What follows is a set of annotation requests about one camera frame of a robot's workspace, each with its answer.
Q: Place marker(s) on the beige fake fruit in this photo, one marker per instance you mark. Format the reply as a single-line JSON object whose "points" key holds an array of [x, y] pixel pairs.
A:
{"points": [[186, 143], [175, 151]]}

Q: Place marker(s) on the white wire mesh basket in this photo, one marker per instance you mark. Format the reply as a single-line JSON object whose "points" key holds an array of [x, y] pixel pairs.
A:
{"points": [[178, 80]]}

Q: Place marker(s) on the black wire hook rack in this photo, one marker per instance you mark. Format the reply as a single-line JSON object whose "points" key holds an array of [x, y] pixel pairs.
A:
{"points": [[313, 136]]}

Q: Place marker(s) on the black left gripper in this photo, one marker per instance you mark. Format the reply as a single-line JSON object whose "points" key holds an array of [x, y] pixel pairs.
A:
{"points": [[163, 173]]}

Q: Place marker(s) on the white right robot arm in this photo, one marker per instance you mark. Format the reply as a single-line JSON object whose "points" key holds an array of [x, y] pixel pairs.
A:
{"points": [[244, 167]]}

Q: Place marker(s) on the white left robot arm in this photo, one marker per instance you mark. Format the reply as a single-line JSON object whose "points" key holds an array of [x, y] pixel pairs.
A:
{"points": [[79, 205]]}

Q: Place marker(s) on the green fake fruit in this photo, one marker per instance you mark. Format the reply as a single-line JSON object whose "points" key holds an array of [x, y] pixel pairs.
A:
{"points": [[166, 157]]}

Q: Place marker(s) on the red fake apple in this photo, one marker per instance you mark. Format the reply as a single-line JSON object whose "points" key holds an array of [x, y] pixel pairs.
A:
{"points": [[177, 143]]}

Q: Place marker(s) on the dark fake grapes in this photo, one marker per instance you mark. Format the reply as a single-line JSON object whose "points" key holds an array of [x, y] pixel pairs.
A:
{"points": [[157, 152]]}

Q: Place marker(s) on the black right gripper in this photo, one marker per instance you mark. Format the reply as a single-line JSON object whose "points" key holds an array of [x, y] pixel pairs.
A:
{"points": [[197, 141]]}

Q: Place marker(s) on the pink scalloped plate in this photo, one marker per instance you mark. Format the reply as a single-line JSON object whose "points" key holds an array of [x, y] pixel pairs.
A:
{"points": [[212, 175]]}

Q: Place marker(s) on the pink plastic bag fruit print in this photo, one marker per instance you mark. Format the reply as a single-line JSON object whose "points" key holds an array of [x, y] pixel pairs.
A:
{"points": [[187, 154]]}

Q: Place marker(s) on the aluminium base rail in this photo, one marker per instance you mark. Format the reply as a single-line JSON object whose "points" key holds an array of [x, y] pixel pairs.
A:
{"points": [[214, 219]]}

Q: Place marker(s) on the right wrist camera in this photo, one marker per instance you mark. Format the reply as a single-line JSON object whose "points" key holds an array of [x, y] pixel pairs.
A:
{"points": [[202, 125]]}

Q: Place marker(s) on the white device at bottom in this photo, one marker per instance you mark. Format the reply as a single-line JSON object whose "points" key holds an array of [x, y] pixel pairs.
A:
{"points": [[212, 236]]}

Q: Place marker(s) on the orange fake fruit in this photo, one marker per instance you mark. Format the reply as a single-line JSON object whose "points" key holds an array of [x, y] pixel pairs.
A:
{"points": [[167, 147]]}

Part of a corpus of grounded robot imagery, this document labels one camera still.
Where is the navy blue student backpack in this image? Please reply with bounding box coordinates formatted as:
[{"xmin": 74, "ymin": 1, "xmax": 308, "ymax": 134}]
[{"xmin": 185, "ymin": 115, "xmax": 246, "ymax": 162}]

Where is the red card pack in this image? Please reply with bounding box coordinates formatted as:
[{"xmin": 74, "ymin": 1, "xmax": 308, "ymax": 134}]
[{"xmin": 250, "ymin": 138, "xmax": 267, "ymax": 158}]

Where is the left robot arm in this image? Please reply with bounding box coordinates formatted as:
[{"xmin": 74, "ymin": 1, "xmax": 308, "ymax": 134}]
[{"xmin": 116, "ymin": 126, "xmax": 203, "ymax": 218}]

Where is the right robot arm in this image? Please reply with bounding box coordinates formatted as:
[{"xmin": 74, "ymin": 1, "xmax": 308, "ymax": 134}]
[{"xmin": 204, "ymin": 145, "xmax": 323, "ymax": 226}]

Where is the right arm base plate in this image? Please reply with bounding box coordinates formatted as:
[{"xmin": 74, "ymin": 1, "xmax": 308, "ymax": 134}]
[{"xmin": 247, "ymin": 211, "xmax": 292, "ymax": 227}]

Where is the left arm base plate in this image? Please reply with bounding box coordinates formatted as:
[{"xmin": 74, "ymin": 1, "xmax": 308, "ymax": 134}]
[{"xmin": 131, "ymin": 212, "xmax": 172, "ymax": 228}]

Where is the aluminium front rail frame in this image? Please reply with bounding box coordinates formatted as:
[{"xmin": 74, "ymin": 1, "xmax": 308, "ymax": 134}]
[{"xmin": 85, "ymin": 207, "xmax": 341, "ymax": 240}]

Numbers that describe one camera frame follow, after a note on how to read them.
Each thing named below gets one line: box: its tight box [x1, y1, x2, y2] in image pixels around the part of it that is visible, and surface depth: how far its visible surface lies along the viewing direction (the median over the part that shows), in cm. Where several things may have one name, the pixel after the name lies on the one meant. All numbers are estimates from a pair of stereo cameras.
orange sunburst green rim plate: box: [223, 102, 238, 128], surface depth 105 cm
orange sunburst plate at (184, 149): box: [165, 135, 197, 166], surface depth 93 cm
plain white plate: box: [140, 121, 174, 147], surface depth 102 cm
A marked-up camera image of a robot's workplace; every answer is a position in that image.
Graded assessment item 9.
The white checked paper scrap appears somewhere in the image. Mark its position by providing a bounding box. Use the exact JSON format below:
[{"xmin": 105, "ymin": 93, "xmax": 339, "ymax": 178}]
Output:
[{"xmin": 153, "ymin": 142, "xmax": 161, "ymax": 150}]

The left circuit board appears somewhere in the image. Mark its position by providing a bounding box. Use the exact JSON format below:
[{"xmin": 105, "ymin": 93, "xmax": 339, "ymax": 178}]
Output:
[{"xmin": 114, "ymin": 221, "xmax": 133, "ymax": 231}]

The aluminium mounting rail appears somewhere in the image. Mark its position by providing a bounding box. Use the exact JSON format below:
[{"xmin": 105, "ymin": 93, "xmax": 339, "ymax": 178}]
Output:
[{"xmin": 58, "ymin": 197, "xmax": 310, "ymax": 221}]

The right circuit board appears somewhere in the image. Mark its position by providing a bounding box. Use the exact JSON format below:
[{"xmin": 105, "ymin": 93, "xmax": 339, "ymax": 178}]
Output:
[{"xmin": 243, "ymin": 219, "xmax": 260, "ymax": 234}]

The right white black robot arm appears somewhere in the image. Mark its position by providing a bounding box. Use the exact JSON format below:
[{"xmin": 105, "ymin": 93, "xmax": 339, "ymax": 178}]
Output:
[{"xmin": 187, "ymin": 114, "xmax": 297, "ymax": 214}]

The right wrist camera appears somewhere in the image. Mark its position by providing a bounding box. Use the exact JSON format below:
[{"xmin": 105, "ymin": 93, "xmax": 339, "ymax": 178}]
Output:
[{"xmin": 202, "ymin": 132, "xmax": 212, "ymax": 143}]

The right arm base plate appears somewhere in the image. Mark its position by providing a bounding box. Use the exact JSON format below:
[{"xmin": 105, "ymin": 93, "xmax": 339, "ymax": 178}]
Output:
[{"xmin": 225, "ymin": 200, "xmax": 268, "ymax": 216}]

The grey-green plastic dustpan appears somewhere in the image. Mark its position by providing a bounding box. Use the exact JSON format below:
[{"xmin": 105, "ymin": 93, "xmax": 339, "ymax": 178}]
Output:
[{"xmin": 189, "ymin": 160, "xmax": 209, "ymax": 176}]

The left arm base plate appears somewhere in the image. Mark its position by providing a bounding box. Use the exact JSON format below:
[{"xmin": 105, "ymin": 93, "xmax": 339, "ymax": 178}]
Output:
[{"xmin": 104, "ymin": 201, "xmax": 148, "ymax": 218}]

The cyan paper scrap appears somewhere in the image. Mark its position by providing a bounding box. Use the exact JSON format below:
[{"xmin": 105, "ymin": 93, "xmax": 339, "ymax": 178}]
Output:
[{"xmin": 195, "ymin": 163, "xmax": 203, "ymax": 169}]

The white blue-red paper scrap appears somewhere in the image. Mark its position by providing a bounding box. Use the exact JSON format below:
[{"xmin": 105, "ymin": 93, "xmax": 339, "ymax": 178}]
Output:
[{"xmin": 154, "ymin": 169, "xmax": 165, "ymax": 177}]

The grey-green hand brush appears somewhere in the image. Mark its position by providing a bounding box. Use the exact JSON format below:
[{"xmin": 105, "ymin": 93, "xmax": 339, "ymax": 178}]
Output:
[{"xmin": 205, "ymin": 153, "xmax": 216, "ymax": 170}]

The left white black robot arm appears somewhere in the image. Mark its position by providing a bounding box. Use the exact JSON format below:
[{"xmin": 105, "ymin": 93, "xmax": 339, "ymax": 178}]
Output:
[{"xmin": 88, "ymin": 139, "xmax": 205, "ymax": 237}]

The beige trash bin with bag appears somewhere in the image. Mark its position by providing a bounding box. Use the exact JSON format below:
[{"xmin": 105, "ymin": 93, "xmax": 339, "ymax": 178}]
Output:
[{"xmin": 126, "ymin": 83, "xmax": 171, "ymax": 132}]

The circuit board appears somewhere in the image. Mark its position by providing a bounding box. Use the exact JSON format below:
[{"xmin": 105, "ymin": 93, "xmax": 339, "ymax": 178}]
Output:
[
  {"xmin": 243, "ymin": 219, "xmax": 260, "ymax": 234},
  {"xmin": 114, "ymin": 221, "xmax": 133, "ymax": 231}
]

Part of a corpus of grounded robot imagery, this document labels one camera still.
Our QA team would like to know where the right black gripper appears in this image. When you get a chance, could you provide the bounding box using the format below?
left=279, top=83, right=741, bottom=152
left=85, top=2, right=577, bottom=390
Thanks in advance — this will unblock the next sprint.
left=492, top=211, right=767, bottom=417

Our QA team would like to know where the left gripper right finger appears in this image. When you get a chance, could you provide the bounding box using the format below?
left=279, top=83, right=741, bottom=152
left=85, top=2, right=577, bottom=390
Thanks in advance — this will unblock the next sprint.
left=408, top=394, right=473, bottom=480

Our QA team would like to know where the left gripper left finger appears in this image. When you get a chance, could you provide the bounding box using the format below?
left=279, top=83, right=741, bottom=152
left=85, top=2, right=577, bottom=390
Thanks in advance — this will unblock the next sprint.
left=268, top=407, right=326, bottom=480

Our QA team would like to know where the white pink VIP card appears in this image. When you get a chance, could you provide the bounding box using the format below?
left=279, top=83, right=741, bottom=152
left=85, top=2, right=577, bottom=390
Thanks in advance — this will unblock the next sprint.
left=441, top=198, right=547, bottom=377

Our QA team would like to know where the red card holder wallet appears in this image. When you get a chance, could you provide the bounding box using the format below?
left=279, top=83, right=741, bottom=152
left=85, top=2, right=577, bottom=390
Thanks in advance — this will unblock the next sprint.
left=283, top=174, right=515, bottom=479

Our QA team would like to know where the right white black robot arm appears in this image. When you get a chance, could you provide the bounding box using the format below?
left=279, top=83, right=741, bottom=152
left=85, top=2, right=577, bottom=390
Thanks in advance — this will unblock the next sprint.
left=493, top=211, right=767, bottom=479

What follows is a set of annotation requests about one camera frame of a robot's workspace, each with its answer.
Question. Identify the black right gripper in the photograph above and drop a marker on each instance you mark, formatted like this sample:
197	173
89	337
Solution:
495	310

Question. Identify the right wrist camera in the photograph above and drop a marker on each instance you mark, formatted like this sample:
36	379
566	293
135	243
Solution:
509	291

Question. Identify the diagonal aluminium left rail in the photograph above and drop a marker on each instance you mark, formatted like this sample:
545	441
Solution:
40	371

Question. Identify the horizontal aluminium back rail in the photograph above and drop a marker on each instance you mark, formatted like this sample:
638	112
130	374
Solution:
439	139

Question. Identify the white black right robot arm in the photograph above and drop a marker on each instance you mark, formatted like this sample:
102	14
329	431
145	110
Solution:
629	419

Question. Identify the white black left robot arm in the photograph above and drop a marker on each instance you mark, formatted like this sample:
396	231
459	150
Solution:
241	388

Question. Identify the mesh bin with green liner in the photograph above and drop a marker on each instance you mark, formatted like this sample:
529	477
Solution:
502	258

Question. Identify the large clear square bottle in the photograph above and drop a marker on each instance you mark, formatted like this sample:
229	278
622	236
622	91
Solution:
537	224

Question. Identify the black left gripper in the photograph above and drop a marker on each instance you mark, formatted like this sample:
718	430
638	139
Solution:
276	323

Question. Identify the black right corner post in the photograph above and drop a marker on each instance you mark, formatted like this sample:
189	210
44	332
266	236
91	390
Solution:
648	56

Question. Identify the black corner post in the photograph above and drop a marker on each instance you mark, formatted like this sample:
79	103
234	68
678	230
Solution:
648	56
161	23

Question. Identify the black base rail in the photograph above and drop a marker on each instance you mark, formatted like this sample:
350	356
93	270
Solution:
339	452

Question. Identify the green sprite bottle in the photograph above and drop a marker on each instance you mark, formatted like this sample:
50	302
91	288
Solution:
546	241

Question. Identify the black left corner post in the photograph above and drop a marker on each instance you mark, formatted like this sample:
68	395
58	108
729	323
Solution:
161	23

→ INSTRUCTIONS TO FOLLOW
Only the lines from the beginning of the data above through the line containing "Q: Place marker(s) on the beige" should be repeated, exactly as they appear.

→ TASK ANSWER
What follows is a set of annotation requests about one camera frame of a robot's workspace, each with its answer.
Q: Place marker(s) on the beige fake fruit in this photo, one marker per instance you mark. Format the reply as a single-line JSON object whose "points" key holds an array of [x, y] pixel pairs.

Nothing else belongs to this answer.